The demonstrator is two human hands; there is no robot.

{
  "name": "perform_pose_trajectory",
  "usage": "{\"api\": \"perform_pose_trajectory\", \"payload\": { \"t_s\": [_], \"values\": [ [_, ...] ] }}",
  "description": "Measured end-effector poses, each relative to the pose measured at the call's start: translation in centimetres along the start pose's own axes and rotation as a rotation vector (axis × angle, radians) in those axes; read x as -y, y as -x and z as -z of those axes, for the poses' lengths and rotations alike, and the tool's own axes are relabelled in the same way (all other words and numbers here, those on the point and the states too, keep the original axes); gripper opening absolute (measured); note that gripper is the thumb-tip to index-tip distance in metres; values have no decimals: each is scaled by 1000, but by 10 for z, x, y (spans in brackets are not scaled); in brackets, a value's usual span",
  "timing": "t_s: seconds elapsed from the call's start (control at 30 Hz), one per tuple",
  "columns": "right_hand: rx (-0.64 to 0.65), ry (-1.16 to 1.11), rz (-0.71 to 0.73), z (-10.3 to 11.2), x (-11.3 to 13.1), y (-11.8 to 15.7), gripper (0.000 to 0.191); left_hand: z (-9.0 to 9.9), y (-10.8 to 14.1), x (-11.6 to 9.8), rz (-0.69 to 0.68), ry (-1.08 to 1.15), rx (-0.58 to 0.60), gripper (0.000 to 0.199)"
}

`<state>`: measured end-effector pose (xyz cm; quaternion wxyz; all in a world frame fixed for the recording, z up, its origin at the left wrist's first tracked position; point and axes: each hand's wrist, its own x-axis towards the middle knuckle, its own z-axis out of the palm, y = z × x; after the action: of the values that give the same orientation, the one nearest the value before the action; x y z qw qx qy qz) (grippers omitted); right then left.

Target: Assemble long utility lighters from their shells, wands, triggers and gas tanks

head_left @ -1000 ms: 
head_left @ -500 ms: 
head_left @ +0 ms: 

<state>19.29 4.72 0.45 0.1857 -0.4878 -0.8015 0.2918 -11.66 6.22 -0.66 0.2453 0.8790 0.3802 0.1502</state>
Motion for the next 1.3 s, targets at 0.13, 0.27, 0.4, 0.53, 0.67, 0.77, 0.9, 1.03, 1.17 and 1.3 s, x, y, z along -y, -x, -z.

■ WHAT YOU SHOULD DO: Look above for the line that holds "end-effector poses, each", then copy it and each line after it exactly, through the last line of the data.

■ ANSWER TO THIS EXERCISE:
  "description": "Measured end-effector poses, each relative to the pose measured at the call's start: translation in centimetres along the start pose's own axes and rotation as a rotation vector (axis × angle, radians) in those axes; read x as -y, y as -x and z as -z of those axes, for the poses' lengths and rotations alike, and the tool's own axes are relabelled in the same way (all other words and numbers here, those on the point and the states too, keep the original axes); gripper opening absolute (measured); note that gripper is the thumb-tip to index-tip distance in metres; values have no decimals: each is scaled by 1000, but by 10 for z, x, y (spans in brackets are not scaled); in brackets, a value's usual span",
  "timing": "t_s: seconds elapsed from the call's start (control at 30 Hz), one per tuple",
  "columns": "right_hand: rx (-0.64 to 0.65), ry (-1.16 to 1.11), rz (-0.71 to 0.73), z (-10.3 to 11.2), x (-11.3 to 13.1), y (-11.8 to 15.7), gripper (0.000 to 0.191); left_hand: z (-9.0 to 9.9), y (-10.8 to 14.1), x (-11.6 to 9.8), rz (-0.69 to 0.68), ry (-1.08 to 1.15), rx (-0.58 to 0.60), gripper (0.000 to 0.199)"
}

`<state>`: measured end-effector pose (xyz cm; quaternion wxyz; all in a world frame fixed for the recording, z up, its origin at the left wrist's first tracked position; point and axes: each hand's wrist, its own x-axis towards the middle knuckle, its own z-axis out of the palm, y = z × x; after the action: of the values that give the same orientation, the one nearest the value before the action; x y z qw qx qy qz) (grippers omitted); right then left.

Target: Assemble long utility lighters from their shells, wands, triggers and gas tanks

head_left @ -1000 ms: 
head_left @ -500 ms: 
head_left @ +0 ms: 

<state>19.29 4.72 0.45 0.1857 -0.4878 -0.8015 0.2918 -11.66 6.22 -0.66 0.2453 0.8790 0.3802 0.1502</state>
Motion for the next 1.3 s, targets at 0.13, 0.27, 0.4, 0.53, 0.67, 0.77, 0.9, 1.03, 1.17 and 1.3 s, x, y, z along -y, -x, -z.

This response contains the complete answer.